Task statement: When you reach the line with "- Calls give" in the listing below, transcribe it and each line after it up to and including the line with "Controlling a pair", exactly and with nothing else.

Available data:
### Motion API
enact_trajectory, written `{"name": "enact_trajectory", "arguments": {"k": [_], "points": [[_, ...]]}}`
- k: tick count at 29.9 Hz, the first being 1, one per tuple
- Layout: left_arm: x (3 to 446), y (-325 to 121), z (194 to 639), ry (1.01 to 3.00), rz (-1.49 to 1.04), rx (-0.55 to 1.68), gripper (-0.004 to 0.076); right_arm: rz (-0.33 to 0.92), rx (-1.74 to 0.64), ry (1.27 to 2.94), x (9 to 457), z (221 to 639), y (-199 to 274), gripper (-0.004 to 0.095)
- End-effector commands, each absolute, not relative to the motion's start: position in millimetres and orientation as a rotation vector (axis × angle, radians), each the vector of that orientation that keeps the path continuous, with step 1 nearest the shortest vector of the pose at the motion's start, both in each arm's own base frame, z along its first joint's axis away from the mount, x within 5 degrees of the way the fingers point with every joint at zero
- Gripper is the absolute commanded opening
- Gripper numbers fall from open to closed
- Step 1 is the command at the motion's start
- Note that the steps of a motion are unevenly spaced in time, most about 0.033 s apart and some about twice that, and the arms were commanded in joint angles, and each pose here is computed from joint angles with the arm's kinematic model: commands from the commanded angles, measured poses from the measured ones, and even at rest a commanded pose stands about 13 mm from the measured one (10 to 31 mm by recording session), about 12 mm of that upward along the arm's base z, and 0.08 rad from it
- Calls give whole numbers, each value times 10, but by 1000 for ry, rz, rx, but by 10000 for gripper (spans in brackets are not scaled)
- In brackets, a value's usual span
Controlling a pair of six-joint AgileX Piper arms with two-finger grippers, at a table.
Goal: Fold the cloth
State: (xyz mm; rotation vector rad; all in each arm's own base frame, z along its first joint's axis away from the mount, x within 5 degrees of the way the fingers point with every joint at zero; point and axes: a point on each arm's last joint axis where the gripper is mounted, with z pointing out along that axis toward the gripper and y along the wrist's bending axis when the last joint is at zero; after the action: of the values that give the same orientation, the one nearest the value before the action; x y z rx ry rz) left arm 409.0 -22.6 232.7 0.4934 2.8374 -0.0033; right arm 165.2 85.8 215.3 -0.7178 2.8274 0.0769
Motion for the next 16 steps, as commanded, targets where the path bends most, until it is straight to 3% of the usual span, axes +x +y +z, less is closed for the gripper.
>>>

Written solution:
- Calls give whole numbers, each value times 10, but by 1000 for ry, rz, rx, but by 10000 for gripper (spans in brackets are not scaled)
- In brackets, a value's usual span
Controlling a pair of six-joint AgileX Piper arms with two-finger grippers, at a table.

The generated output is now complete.